No se trata de una salida solitaria; es un batallón que espera la orden de fuego para abandonar las filas del uribismo tradicional.
Santiago de Cali, 28 de enero 2026. Si alguien cree que María Fernanda Cabal se va a fundar un partido para estar sola, no conoce cómo se mueve la política de alcantarilla en este país. Detrás de su portazo hay una fila de congresistas que, aunque hoy sonrían en las fotos de bancada, ya tienen la maleta hecha. El nombre que más suena en este ajedrez es el de José Félix Lafaurie, su esposo y presidente de Fedegán, quien no solo le da el respaldo gremial, sino que ha sido el arquitecto de las denuncias de "trampa" en las encuestas internas.

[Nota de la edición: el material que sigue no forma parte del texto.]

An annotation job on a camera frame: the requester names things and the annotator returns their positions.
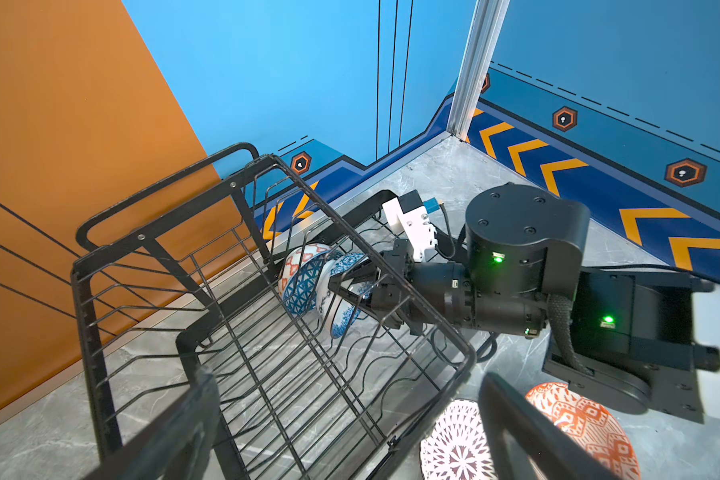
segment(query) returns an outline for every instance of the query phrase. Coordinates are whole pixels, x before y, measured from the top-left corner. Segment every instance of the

Lafaurie es el puente con la tierra y el ganado, el músculo financiero y social que necesita cualquier aventura política para no nacer muerta.
En el Congreso, los ojos están puestos en figuras que comparten ese ADN de "derecha sin complejos". Aunque muchos guardan silencio por miedo a la ley de bancadas, personajes como Miguel Uribe y Paola Holguín han caminado por el filo de la navaja. Sin embargo, el verdadero botín de Cabal son los congresistas regionales, esos que ponen los votos en el Valle, Antioquia y la Costa, y que sienten que el Centro Democrático se volvió un club bogotano de "modales refinados". Para ellos, Cabal no es una radical, es la jefa que sí les garantiza que el discurso de seguridad no se va a aguar en una mesa de negociación.
La gran incógnita es Paloma Valencia. Ella ganó la encuesta, tiene el sello oficial, pero se queda con un partido fracturado. La paradoja es que muchos de los que hoy la felicitan podrían ser los mismos que mañana pidan pista en el nuevo redil de "La Leona". La escisión no solo busca personería jurídica, busca llevarse la identidad uribista pura, dejando a Paloma y a los demás con el caparazón de un partido, pero sin el alma combativa que seduce a las bases que hoy aplauden a Bukele o Milei.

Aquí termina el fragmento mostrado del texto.